**Exercise:**
Skip the pictures. Retype exactly, and only, the lines between the line holding "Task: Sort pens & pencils" and the last line below, inclusive.

**Data extract:**
┄┄┄┄┄┄┄┄┄┄┄┄┄┄┄┄┄┄┄┄
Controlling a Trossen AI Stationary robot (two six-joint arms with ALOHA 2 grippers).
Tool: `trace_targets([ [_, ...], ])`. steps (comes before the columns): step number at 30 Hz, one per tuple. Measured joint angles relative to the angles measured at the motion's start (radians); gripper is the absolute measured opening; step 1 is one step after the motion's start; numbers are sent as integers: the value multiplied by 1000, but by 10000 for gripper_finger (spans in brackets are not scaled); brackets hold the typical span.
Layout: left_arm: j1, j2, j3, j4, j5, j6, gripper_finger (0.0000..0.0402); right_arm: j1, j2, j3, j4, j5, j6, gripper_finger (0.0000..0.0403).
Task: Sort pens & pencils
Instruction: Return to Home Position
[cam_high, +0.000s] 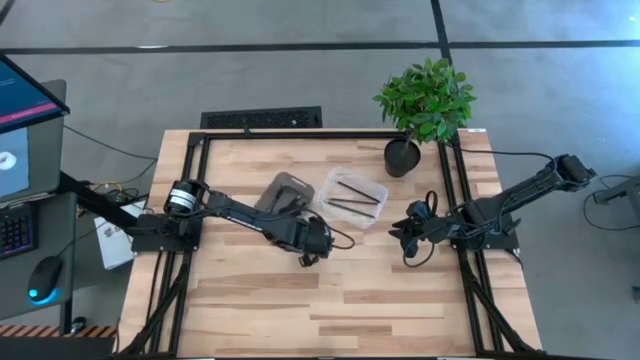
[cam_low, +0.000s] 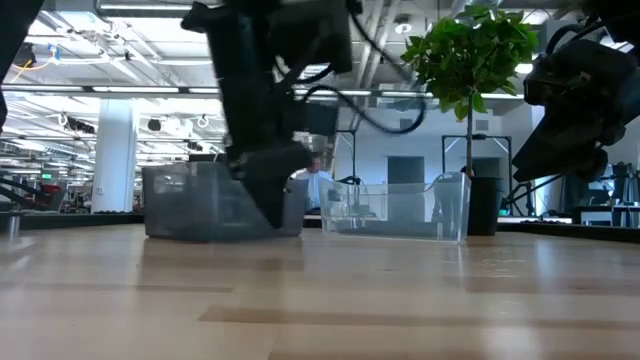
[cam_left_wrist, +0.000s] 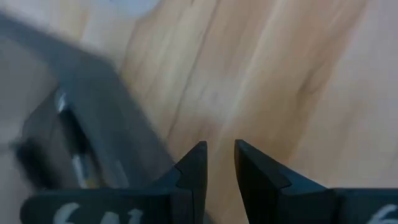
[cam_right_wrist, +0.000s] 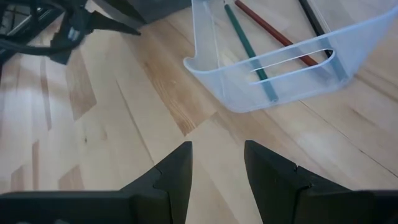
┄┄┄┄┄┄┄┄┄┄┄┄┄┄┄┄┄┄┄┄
**Answer box:**
Task: Sort pens & pencils
Instruction: Return to Home Position
[cam_high, +0.000s] 
[cam_low, +0.000s] 
[cam_left_wrist, +0.000s] 
[cam_right_wrist, +0.000s] 

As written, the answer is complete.